▶ **Your objective**
I'd like every line in the following listing that holds "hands" copied.

▶ **Information given**
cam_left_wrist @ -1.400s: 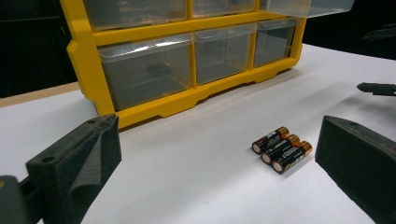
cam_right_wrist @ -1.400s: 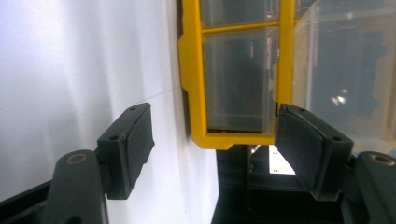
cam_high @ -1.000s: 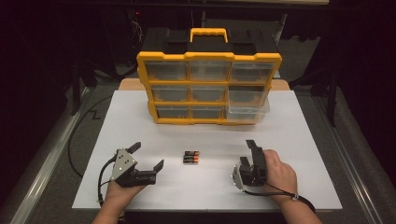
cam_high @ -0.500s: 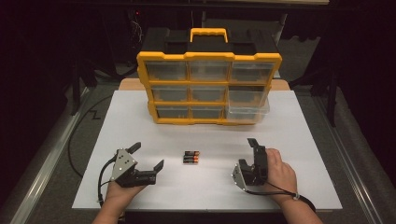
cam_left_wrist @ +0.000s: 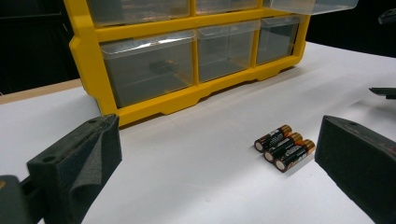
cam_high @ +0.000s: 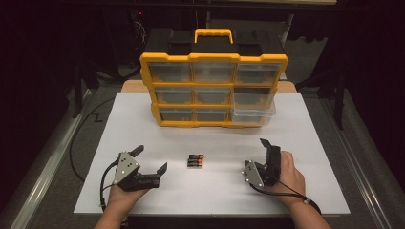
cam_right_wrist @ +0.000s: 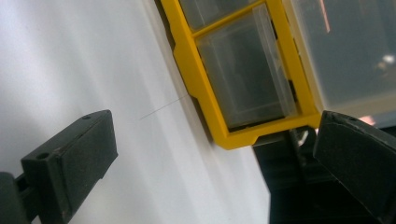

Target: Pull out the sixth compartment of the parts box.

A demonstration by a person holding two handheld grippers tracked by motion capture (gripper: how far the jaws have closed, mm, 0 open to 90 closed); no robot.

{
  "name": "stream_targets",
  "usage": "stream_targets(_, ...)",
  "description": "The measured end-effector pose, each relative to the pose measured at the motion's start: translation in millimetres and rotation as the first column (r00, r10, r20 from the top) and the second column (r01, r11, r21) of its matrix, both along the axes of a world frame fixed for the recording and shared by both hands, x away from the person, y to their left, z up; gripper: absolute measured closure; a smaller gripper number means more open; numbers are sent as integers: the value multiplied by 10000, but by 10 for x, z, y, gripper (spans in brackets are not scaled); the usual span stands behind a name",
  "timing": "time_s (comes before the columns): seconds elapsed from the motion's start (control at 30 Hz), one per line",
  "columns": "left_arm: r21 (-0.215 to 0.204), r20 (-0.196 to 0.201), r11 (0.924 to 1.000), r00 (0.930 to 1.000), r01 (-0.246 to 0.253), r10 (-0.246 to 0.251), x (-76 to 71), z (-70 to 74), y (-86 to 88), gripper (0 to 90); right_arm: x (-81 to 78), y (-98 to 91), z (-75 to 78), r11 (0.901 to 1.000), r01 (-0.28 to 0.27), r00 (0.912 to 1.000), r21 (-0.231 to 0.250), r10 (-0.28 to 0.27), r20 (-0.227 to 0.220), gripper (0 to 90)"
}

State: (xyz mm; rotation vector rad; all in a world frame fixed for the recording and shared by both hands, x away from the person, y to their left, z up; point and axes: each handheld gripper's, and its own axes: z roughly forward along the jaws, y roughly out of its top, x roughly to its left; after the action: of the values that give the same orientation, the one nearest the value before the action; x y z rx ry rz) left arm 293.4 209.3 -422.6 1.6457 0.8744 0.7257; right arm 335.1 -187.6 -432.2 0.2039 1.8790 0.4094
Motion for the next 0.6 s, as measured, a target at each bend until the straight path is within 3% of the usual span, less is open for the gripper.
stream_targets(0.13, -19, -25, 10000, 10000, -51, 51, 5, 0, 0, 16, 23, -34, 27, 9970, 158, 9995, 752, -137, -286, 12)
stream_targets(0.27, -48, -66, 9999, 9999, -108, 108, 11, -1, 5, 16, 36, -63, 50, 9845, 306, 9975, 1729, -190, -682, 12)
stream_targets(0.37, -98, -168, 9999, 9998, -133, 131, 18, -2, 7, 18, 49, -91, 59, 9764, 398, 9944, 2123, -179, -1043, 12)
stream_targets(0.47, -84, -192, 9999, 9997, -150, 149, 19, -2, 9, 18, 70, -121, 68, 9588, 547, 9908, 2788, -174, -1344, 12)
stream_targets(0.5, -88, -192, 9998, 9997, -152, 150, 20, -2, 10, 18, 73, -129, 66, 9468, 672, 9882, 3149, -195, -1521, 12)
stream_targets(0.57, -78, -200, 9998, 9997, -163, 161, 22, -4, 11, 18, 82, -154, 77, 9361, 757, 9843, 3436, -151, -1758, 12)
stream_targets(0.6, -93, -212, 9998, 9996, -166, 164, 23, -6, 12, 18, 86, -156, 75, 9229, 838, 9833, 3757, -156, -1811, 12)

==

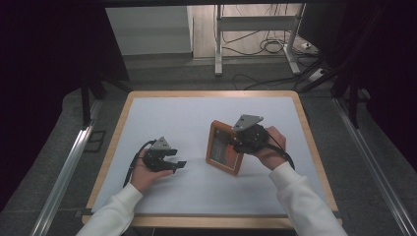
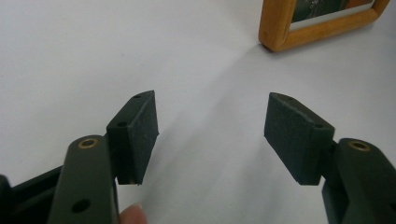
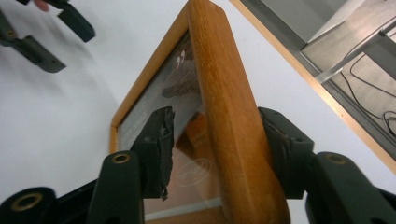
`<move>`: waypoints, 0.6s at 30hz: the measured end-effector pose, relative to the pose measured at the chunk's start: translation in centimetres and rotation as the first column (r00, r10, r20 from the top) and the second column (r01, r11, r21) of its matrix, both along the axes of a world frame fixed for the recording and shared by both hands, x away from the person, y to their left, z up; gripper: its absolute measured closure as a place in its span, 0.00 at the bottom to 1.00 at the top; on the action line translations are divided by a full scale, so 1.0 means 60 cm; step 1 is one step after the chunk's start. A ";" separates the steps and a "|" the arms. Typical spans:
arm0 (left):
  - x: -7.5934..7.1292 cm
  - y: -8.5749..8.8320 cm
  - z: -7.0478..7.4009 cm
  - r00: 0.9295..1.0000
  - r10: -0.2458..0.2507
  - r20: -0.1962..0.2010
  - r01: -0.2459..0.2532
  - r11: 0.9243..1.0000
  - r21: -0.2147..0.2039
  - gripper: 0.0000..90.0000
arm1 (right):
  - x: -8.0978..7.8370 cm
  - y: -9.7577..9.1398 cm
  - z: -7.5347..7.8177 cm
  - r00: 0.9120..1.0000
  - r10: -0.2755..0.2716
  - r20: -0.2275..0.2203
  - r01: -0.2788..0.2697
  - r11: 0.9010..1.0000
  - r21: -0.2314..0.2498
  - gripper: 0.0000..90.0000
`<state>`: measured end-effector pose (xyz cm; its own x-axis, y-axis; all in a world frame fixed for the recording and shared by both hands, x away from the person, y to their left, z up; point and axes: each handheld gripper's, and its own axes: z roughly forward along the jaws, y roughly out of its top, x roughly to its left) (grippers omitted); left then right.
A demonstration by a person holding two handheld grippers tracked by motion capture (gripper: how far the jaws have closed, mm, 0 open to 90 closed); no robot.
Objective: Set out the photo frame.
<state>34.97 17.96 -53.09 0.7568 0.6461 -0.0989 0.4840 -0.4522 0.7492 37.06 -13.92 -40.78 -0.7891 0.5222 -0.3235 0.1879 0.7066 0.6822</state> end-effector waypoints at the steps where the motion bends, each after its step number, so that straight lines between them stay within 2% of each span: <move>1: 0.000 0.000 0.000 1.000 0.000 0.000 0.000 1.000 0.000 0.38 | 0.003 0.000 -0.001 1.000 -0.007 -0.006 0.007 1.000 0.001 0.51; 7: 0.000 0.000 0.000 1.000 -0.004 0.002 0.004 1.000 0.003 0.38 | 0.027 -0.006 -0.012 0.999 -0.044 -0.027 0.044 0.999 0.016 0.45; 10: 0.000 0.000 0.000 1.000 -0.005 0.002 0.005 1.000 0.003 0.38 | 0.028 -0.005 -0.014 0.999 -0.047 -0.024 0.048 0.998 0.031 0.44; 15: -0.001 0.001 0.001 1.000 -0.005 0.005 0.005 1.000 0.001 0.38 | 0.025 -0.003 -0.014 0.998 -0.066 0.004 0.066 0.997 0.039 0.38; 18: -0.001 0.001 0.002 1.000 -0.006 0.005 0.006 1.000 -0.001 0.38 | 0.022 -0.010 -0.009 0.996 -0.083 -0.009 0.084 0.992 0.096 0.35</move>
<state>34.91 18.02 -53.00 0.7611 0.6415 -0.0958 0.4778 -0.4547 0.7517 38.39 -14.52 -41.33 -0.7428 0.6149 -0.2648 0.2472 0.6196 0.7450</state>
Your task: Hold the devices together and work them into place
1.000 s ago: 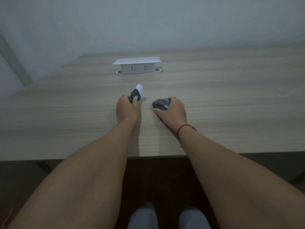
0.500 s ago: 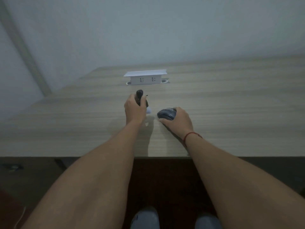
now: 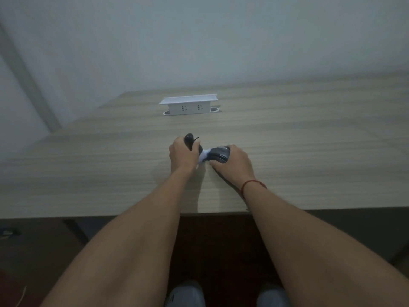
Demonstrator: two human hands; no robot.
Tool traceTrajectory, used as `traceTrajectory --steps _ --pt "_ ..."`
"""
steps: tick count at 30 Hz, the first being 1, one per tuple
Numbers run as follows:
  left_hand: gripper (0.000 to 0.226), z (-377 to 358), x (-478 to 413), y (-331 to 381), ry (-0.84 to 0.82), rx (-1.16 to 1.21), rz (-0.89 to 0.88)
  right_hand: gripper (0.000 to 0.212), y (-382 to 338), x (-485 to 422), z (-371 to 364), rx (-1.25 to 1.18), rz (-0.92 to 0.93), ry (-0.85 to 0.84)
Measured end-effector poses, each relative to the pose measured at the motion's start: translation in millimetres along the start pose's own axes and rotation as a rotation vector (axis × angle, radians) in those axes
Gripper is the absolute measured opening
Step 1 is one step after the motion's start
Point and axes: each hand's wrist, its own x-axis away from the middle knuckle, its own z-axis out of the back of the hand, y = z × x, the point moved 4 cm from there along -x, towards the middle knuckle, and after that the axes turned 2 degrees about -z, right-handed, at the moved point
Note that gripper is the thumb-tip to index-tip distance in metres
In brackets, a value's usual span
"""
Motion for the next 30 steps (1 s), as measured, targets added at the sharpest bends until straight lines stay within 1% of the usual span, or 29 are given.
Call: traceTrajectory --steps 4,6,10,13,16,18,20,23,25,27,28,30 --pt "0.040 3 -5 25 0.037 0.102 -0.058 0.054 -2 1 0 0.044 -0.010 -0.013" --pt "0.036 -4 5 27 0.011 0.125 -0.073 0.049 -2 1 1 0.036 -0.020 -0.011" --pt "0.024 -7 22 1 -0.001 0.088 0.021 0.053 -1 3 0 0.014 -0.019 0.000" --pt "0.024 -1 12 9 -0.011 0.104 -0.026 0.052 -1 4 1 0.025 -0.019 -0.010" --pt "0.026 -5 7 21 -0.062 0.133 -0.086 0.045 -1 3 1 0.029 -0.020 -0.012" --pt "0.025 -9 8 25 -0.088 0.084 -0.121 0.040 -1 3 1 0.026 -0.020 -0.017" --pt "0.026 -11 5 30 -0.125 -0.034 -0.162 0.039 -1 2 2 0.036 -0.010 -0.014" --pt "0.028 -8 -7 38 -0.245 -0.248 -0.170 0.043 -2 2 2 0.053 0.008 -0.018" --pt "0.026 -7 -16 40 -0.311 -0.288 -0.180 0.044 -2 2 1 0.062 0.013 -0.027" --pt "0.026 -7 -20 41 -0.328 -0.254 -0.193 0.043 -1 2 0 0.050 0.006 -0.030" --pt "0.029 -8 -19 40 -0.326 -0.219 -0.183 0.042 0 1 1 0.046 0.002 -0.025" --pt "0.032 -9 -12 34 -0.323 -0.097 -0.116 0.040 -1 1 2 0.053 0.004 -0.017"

▶ **Task response**
  "description": "The measured end-effector pose, each relative to the pose measured at the motion's start: translation in millimetres and rotation as the first column (r00, r10, r20 from the top) and the second column (r01, r11, r21) of its matrix, both along the axes of a world frame fixed for the recording and shared by both hands, x away from the person, y to their left, z up; gripper: absolute measured closure; a smaller gripper number means more open; numbers are sent as integers: the value multiplied by 10000, but by 10 for x, z, y, gripper (spans in brackets are not scaled); the usual span stands behind a name",
State: (xyz mm; rotation vector rad; all in a world frame fixed for the recording and shared by both hands, x away from the person, y to their left, z up; point and axes: each handheld gripper's, and its own axes: z roughly forward along the jaws, y roughly out of its top, x roughly to its left; after the action: of the values that give the same orientation, the one nearest the value before the action; x y z rx ry rz) left arm 293.4 209.3 -422.6 1.6457 0.8744 0.7257; right arm 335.1 -187.6 -432.2 0.2039 1.8790 0.4094
`<move>`: waypoints, 0.6s at 30hz: the measured end-effector pose, relative to the pose measured at the chunk's start: translation in centimetres and rotation as the first column (r00, r10, r20 from the top) and the second column (r01, r11, r21) of its matrix, both along the axes of a world frame fixed for the recording and shared by both hands, x away from the person, y to their left, z up; gripper: its absolute measured closure as a place in its span, 0.00 at the bottom to 1.00 at the top; on the action line translations are divided by a full scale, so 1.0 means 60 cm; step 1 is one step after the chunk's start. A ";" separates the steps and a "|" the arms. Typical spans:
`<state>`: measured end-effector pose (xyz cm; its own x-axis, y-axis; all in a world frame fixed for the recording and shared by both hands, x away from the person, y to their left, z up; point and axes: each handheld gripper's, and its own axes: z roughly forward along the jaws, y roughly out of its top, x roughly to its left) (grippers omitted); left then right.
Demonstrator: two human hands; no robot.

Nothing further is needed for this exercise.